Oraya, uzun bir trafik hengâmesinden sonra varmıştı. Yorgunluğu gözlerinden hissedilen, zamana meydan okuyan o kadınlardandı. Buna karşın bitkindi. Durduk yere neyin yorgunluğu diye sorulsa, hiç kuşkusuz sıralayabileceği bir sürü detay son zamanlardaki yaşamının özeti anlamına gelebilirdi. Örneğin, kendi halindeki ve kıvamındaki bütün kadınların ezberine yaslanarak, çocuklar diyebilirdi. İçi titreyerek Fuat diyebilirdi, askerde, ilk göz ağrım. Behruz diyebilirdi, muzipliğini hatırlayarak bu serseri oğlanın, bu sene liseyi bitiriyor. Canan, diyebilirdi, tipi hık demiş kendi gençliğinden düşmüş, lise sınavları kapıda. Annem, emekli ev kadını Leman diyebilirdi, Leman’ın Alzheimer’ı beni bitiriyor, daha bu sabah bakım evindeydim, “Benim annem olur musun?” diye sordu bana, dizimde ağladı. Getirdiğim sosyetik kır çiçeklerini beğenmiş.

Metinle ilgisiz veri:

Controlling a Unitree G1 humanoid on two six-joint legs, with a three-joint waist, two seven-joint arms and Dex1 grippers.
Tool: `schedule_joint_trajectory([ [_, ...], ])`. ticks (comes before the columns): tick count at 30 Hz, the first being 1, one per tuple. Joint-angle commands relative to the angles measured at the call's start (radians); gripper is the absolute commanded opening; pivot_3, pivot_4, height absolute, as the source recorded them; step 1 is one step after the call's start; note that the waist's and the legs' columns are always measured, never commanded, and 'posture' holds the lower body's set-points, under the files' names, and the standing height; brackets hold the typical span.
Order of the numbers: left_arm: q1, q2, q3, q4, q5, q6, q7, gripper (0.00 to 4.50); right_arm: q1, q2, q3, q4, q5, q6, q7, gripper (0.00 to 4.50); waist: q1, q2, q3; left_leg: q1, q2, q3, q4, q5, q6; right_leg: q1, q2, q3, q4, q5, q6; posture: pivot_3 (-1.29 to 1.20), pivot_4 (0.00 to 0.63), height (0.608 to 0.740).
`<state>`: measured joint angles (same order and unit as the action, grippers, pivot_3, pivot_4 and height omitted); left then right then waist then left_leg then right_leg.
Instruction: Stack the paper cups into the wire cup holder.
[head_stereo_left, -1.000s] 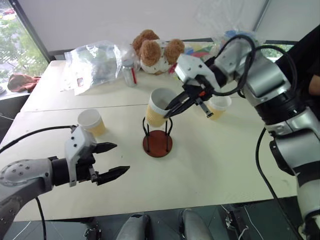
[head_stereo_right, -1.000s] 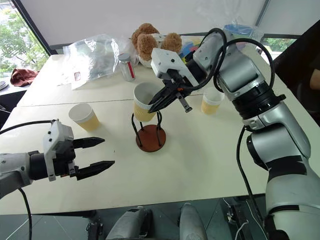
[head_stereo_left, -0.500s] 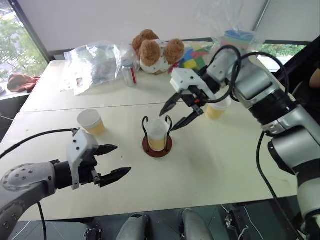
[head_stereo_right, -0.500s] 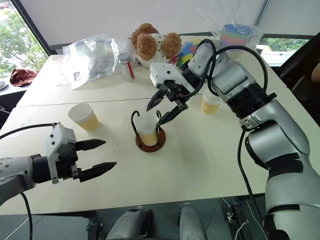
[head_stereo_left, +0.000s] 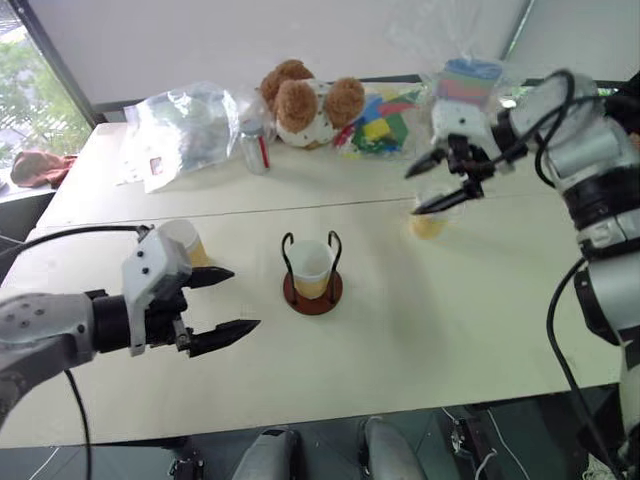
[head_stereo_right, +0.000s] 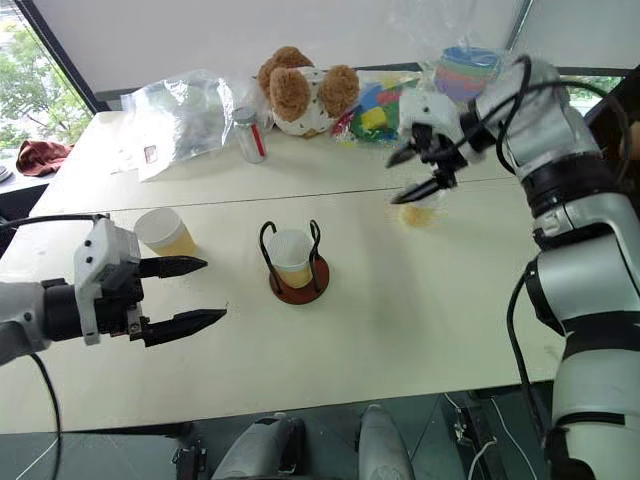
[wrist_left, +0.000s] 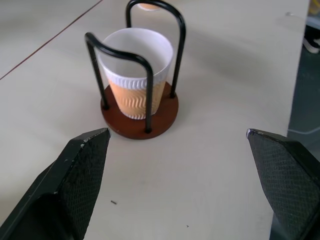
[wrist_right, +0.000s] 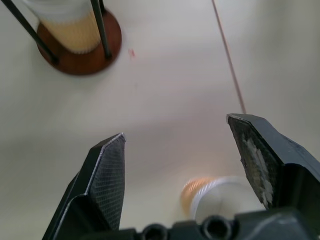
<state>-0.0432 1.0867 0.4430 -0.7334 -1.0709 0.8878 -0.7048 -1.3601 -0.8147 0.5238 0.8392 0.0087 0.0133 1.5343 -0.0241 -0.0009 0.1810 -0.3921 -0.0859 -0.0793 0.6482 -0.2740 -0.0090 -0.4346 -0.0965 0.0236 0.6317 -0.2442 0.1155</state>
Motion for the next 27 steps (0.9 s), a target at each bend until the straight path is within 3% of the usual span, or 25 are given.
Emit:
schedule_joint_trajectory([
  [1,-0.108,0.037,-0.001,0.038,-0.040,-0.008,-0.021,4.50,0.019,-0.023,-0.058,0.004,-0.054,-0.006,-0.037,3.53,0.000,0.000,0.000,0.000,0.001,0.000,0.000,0.000,-0.001,0.000,0.001,0.000,0.000,0.000,0.000,0.00,0.150,0.740],
  [7,-0.262,0.035,-0.106,0.069,-0.057,-0.003,-0.035,4.50,0.053,0.004,-0.085,0.057,-0.126,-0.027,-0.085,3.53,0.003,0.000,0.000,0.000,0.001,0.001,0.000,0.001,-0.001,0.000,0.002,0.000,0.000,0.000,0.000,0.00,0.150,0.740],
  [16,-0.270,0.037,-0.140,0.093,-0.006,-0.011,-0.067,4.50,0.064,0.045,-0.074,0.176,-0.247,-0.103,-0.186,3.53,0.003,0.000,0.000,0.000,0.001,0.001,0.001,0.001,-0.001,0.000,0.002,0.000,0.000,0.000,0.000,0.00,0.150,0.740],
  [19,-0.278,0.030,-0.145,0.085,-0.007,-0.008,-0.061,4.50,0.073,0.075,-0.096,0.206,-0.247,-0.103,-0.190,2.72,0.003,0.000,0.000,0.000,0.001,0.001,0.001,0.001,-0.001,0.000,0.002,0.000,0.000,0.000,0.000,0.00,0.150,0.740],
  [24,-0.254,0.040,-0.138,0.073,0.013,-0.005,-0.065,4.50,0.074,0.093,-0.103,0.224,-0.265,-0.125,-0.197,0.07,0.003,0.000,0.000,0.000,0.001,0.001,0.001,0.001,-0.001,0.000,0.002,0.000,0.000,0.000,0.000,0.00,0.150,0.740],
  [27,-0.230,0.055,-0.156,0.049,0.049,-0.011,-0.082,4.50,0.081,0.091,-0.103,0.213,-0.271,-0.139,-0.168,0.02,0.003,0.000,0.000,0.000,0.001,0.001,0.001,0.001,-0.001,0.000,0.002,0.000,0.000,0.000,0.000,0.00,0.150,0.740],
])
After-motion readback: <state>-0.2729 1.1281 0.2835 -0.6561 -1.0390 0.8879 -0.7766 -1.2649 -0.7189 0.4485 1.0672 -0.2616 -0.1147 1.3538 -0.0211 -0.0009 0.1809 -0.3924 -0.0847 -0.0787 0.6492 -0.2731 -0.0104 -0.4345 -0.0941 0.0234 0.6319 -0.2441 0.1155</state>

Bir korna sesiyle irkildi birden.

“Ne var?” diye el etti. Hafifçe şerit ihlali yapmıştı. Hepi topu buydu işte. Ne vardı?

Neyi vardı? Neyi olduğu belliydi. Sorun neyi olmadığındaydı, ya o konuya girecek halde değildi. Kızıldan sonra pek esaslı bulunan siyah kuzguni saçlarını bir sağa bir sola salladı. Saçlarını andıran gecenin bu ilk karanlık debdebesinde diri bir müzik iyi gidebilirdi. Gençliğinden kalma iç kanırtan klasik bir müzik yerine başka bir şeyler. Belki Behruz’un ta ortaokul günlerindeki coşkulu, hüzünlü, öfkeli raplerinden biri. Hıh tamam. İki saattir huzursuzluğunu artıran şoför koltuğunda, tereddütle de olsa gevşedi. Araba kullanmayı öteden beri severdi. Özgür hissederdi. Ama bu akşam… Yok, hiç yola çıkmamalıydı. Ritim, önce cipi sonra içini doldurdu.

Kendi halindeki bütün annelerin kendi halinde olmayan zaman haritalarına yaslanarak, işim bile diyebilirdi artık. Bir eczanenin sahibi olmak, onu işletmek kolay mıydı? Sabahtan akşama kadar koşturmaları, bu yoğun hareketlilikte kendini kaybedişi de. Geri kalan zamanlarda kendini işe vermişti. Kimya, her şeyi siler ve unuttururdu.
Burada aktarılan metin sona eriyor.